TASK TO COMPLETE
What is needed is an exact retyping of the records below, from the first line through the line that contains "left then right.".

--- RECORDS FOR PROCESSING ---

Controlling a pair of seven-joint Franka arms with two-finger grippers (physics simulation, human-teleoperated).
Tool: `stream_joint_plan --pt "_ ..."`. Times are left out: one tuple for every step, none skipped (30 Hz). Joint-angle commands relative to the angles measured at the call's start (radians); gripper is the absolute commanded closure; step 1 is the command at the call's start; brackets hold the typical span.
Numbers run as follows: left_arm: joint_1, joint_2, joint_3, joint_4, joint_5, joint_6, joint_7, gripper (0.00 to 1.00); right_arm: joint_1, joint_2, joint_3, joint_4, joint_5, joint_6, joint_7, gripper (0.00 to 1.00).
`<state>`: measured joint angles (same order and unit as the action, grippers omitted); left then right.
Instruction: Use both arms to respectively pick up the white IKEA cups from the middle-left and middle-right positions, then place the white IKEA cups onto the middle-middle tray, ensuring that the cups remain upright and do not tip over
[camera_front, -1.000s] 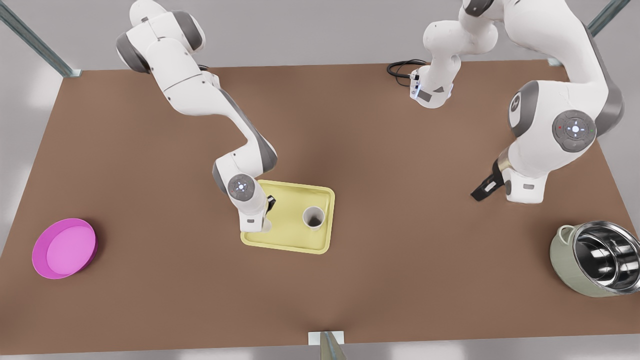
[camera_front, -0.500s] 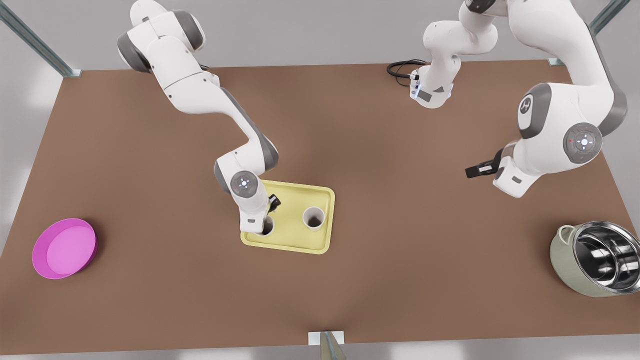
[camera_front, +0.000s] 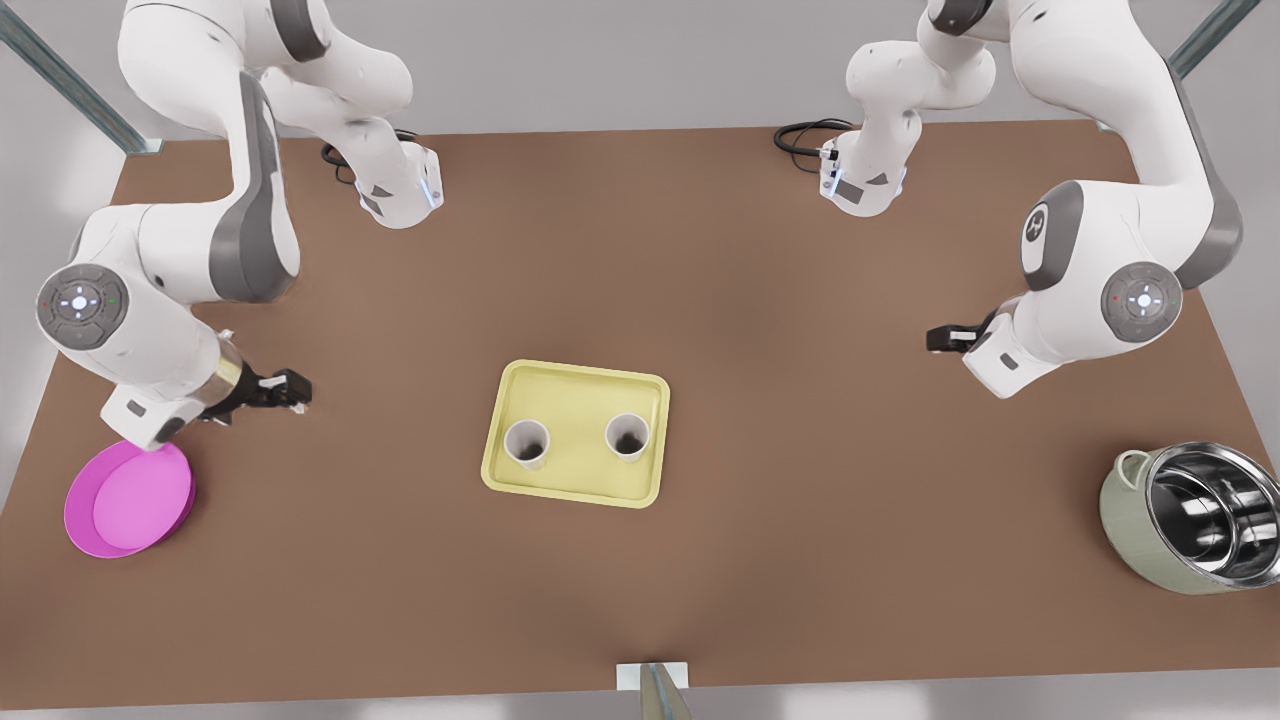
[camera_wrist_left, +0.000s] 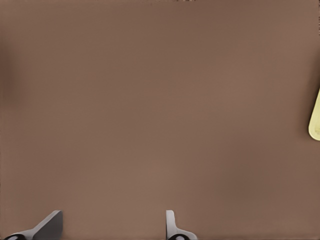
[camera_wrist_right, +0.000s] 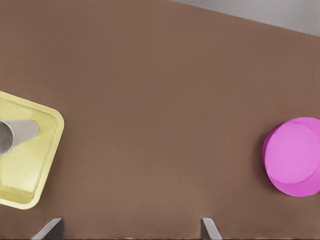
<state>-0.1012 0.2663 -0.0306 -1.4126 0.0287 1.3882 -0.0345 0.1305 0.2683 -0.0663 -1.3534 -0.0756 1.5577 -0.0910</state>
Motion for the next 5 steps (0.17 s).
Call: stream_joint_plan --pt "0.000 0.001 0.000 0.003 0.010 0.003 0.209 0.00 -0.011 -0.034 0.000 -0.023 -0.007 -0.130 0.123 0.00" --pt "0.000 0.004 0.000 0.003 0.010 0.003 0.209 0.00 -0.011 -0.057 0.000 -0.049 -0.006 -0.130 0.129 0.00" --pt "0.001 0.004 0.000 0.006 0.011 0.003 0.209 0.00 -0.014 -0.066 0.000 -0.073 0.002 -0.130 0.129 0.00" --pt "0.001 0.004 0.000 0.006 0.011 0.003 0.208 0.00 -0.017 -0.066 0.000 -0.082 0.016 -0.130 0.128 0.00" --pt "0.001 0.004 0.000 0.006 0.010 0.003 0.208 0.00 -0.023 -0.066 0.000 -0.084 0.016 -0.130 0.125 0.00"
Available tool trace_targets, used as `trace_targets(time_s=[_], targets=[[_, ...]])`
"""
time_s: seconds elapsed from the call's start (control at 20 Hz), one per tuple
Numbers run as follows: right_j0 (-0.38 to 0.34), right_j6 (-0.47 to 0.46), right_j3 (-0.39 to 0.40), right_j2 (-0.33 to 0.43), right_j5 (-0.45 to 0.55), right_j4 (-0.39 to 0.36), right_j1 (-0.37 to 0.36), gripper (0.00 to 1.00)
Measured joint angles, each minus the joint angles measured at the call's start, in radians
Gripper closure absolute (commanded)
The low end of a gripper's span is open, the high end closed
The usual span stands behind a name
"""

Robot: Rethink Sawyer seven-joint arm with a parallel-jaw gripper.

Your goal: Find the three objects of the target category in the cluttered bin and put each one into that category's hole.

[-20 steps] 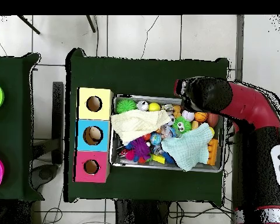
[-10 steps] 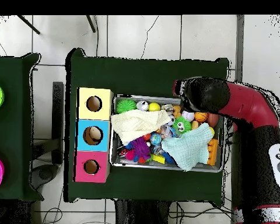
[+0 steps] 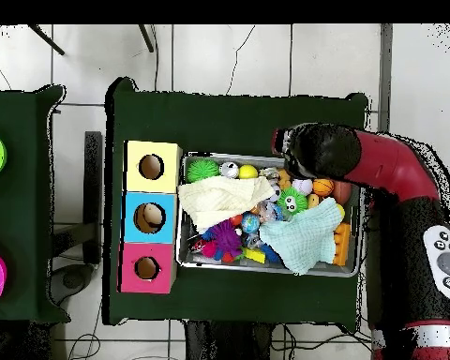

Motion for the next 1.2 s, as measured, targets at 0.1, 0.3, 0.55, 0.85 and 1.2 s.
trace_targets(time_s=[0.1, 0.3, 0.55, 0.85, 1.2], targets=[[0.001, 0.000, -0.002, 0.007, 0.000, -0.001, 0.010, 0.00], [0.008, 0.000, -0.008, 0.014, 0.000, -0.012, 0.027, 0.00], [0.024, 0.000, -0.019, 0.014, 0.000, -0.037, 0.040, 0.00], [0.035, 0.000, -0.031, 0.015, 0.000, -0.049, 0.041, 0.00], [0.036, 0.000, -0.037, 0.015, 0.000, -0.052, 0.041, 0.00]])
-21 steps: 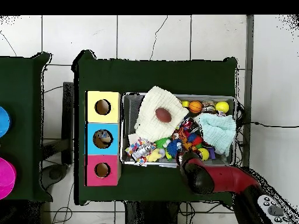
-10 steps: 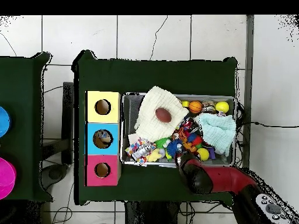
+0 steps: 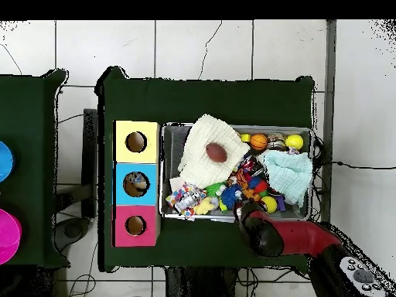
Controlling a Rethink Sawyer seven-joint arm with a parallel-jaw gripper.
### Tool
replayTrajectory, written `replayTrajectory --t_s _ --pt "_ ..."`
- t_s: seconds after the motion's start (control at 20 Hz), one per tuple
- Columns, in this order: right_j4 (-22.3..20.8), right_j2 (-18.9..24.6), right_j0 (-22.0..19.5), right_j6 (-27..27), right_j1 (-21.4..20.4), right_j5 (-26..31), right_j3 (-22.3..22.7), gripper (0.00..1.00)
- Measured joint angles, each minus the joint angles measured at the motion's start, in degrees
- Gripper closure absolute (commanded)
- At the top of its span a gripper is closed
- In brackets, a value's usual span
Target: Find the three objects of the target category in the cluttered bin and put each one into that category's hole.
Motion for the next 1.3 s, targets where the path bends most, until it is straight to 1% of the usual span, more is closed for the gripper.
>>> replayTrajectory --t_s 0.65,1.3 --pt "0.0 0.0 -1.0 0.0 0.2 0.0 0.0 0.0" --pt "-1.5 -0.2 -1.0 0.0 2.1 -0.9 -1.1 0.0"
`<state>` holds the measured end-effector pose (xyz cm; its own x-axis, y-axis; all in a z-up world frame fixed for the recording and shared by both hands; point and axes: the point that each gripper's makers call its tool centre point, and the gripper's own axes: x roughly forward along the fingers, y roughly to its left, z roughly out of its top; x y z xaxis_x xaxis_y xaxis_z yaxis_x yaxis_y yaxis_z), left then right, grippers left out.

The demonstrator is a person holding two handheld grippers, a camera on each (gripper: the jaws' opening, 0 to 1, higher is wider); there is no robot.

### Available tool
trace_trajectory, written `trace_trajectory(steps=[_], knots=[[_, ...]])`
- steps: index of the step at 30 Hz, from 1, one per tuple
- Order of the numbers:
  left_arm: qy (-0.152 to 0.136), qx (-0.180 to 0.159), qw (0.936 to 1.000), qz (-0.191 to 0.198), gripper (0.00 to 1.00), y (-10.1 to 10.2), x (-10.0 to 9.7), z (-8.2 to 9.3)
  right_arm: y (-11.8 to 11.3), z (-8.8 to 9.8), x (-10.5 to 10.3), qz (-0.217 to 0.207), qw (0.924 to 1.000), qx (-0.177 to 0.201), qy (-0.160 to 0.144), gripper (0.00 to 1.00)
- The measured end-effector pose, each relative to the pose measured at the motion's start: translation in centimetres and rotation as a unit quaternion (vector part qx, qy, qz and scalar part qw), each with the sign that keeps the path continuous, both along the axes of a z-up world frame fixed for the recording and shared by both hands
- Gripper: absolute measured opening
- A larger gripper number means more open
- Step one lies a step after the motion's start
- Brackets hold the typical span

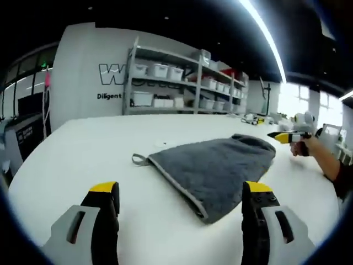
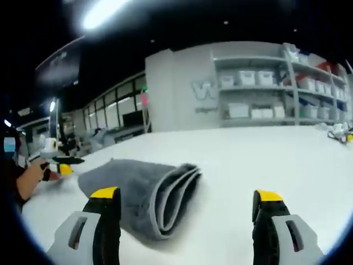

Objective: Open the folded towel by lifting each exposed corner and separating the folded layers until the towel lies flat within the target outline without major curled edges

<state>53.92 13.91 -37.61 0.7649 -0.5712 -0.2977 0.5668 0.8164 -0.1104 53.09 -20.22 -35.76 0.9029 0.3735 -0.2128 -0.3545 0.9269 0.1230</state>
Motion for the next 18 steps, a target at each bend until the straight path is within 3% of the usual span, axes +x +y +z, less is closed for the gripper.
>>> trace_trajectory(steps=[8, 11, 15, 18], knots=[[0.048, -0.016, 0.9986, -0.018, 0.67, -0.5, -0.4, -1.3, 0.6, -1.2, -0.2, 0.007, 0.9997, 0.005, 0.024, 0.99], [0.056, -0.015, 0.998, -0.024, 0.66, -0.8, -0.5, -1.7, 0.7, -1.9, 0.4, 0.016, 0.9992, 0.005, 0.038, 0.92], [0.064, -0.019, 0.9973, -0.031, 0.59, -1.3, -0.9, -1.8, 1.4, -2.9, 0.2, 0.026, 0.998, 0.001, 0.057, 0.75], [0.064, -0.023, 0.9974, -0.026, 0.56, -1.1, 0.0, -2.1, 1.8, -3.3, 0.3, 0.03, 0.9977, 0.003, 0.061, 0.65]])
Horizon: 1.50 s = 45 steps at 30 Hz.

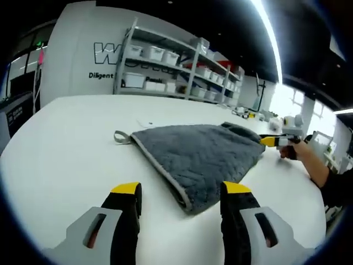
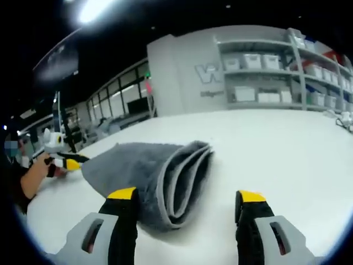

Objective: Open the folded towel by lifting each exposed corner and separating the folded layers until the towel lies flat within the target outline without major curled edges

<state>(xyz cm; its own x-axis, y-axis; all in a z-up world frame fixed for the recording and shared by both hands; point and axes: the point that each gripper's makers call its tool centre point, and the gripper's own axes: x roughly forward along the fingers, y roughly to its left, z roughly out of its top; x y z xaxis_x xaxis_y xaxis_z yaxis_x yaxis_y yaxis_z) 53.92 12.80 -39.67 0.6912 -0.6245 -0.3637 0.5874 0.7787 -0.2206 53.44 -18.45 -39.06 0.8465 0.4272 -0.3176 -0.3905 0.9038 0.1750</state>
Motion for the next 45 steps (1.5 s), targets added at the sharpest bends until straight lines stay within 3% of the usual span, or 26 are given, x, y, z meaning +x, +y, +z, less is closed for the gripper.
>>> trace_trajectory(steps=[3, 7, 10, 14, 15, 17, 21, 28, 37, 42, 45], knots=[[0.003, 0.001, 1.0, -0.003, 0.52, -0.2, 0.4, -0.3, 0.2, 0.0, 0.0, 0.001, 1.0, -0.003, 0.0, 0.48], [0.013, -0.005, 0.9999, -0.007, 0.51, -0.4, 0.5, -0.5, 0.3, -0.1, 0.1, 0.001, 1.0, 0.0, 0.004, 0.52], [0.021, -0.009, 0.9997, -0.005, 0.42, -0.9, 0.1, -0.8, -0.4, -0.3, 0.4, -0.01, 0.9999, 0.003, 0.012, 0.37], [0.026, -0.01, 0.9995, -0.016, 0.3, -1.2, -0.3, -1.0, -0.7, -1.0, 0.7, -0.015, 0.9992, 0.021, 0.029, 0.34], [0.018, -0.003, 0.9998, -0.013, 0.29, -1.0, 0.0, -1.0, -0.5, -1.4, 0.6, -0.008, 0.999, 0.018, 0.039, 0.31], [0.016, 0.0, 0.9998, -0.013, 0.23, -1.2, 0.0, -1.0, -0.5, -1.2, 0.7, -0.01, 0.9994, 0.008, 0.032, 0.22], [0.02, -0.014, 0.9994, -0.024, 0.14, -1.8, -0.4, -0.8, -0.3, -1.1, 0.8, -0.002, 0.9993, 0.011, 0.035, 0.11], [0.041, -0.071, 0.9963, -0.026, 0.11, -1.3, -0.8, -0.2, -0.1, -0.9, 0.9, 0.008, 0.9988, 0.028, 0.039, 0.05], [0.045, -0.072, 0.9961, -0.023, 0.1, -0.8, -1.9, -0.1, 1.2, -0.9, -0.1, 0.027, 0.9979, 0.038, 0.046, 0.04], [0.041, -0.052, 0.9976, -0.022, 0.1, -0.5, -2.2, -0.3, 2.1, -0.8, -0.6, 0.032, 0.9988, 0.007, 0.035, 0.03], [0.037, -0.042, 0.9982, -0.024, 0.1, 0.0, -2.6, 0.2, 2.6, -0.6, -1.0, 0.039, 0.9984, 0.01, 0.039, 0.03]])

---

WRITTEN ANSWER
Controlling a pair of seven-joint Franka arms with two-finger grippers (physics simulation, human-teleoperated).
Tool: `stream_joint_plan --pt "_ ..."`. Times are left out: one tuple for every step, none skipped (30 Hz). Joint-angle commands relative to the angles measured at the call's start (radians); gripper is the absolute commanded closure; step 1 is the command at the call's start; brackets hold the typical span.
Numbers run as follows: left_arm: joint_1, joint_2, joint_3, joint_4, joint_5, joint_6, joint_7, gripper (0.00 to 1.00); right_arm: joint_1, joint_2, joint_3, joint_4, joint_5, joint_6, joint_7, gripper (0.00 to 1.00).
`<state>`: measured joint angles (same order and unit as the action, grippers omitted); left then right.

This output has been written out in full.